Heatmaps showing PTM sites in Clusters B and C.
In the left hand panels, sites whose median abundance ratio in drug-treated vs. control cells was at least 2.25-fold lower are blue and those that were at least 2.25-fold higher are yellow (black is below threshold). The right hand panels show the drug-treated to control ratio (median of samples in each group) for each PTM site (see key at bottom; black represents missing data).
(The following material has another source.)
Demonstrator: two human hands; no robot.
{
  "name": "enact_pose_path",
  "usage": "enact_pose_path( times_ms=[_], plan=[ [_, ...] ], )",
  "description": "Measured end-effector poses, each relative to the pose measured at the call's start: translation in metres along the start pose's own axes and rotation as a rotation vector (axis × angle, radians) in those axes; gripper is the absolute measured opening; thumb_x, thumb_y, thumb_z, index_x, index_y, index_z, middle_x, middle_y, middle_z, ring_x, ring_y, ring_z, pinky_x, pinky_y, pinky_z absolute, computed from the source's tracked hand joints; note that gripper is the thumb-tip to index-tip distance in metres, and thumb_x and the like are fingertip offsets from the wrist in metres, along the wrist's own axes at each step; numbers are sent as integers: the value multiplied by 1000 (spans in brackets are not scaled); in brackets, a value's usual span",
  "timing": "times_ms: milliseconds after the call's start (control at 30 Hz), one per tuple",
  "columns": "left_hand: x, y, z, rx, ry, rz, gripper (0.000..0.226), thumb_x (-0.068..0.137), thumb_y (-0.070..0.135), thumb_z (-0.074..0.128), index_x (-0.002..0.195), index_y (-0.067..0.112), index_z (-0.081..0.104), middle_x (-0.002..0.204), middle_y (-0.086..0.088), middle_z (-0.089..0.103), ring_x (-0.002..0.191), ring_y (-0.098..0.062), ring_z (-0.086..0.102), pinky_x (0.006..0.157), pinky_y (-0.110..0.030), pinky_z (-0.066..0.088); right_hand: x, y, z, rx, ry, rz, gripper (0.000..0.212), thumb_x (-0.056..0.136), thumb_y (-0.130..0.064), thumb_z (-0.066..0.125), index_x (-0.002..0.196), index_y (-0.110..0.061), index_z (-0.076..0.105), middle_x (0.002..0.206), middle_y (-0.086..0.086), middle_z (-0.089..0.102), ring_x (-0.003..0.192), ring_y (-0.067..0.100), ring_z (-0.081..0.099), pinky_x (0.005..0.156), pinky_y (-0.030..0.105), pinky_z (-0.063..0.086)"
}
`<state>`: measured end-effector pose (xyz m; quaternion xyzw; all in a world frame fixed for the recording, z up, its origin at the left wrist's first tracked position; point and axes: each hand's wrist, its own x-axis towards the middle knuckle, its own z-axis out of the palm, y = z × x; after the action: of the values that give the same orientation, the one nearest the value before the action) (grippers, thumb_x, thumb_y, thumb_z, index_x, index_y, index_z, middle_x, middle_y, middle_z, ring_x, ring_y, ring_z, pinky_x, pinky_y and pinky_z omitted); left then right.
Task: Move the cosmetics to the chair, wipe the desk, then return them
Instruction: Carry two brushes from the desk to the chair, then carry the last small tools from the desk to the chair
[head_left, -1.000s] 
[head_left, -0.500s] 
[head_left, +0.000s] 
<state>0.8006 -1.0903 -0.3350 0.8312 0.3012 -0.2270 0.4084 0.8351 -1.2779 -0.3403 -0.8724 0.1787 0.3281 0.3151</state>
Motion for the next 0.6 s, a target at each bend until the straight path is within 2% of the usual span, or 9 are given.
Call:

Sample groups are as in Fig 5. (A) Sites in cluster B changed at least 2.25-fold in at least one sample group that are found in focal adhesions and/or are involved in actin dynamics. (B) Heatmaps of all PTM sites in Cluster C. Many of these sites are involved in regulation of transcription and/or are histone subunits. Sample groups: h3122.criz: H3122 cells treated with crizotinb; pc9.erl: PC9 cells treated with erlotinib.
Fig 7.
Common core CFNs from different lung cancer PTM data sets.
The 43 proteins (excluding the ribosomal protein clique) that were in the highest cores of both CFNs graphed with CFN edges from this study. Node size and color indicates PTM changes in PC9 cells treated with erlotinib. Node border and shape and edge colors are defined in S2C Fig.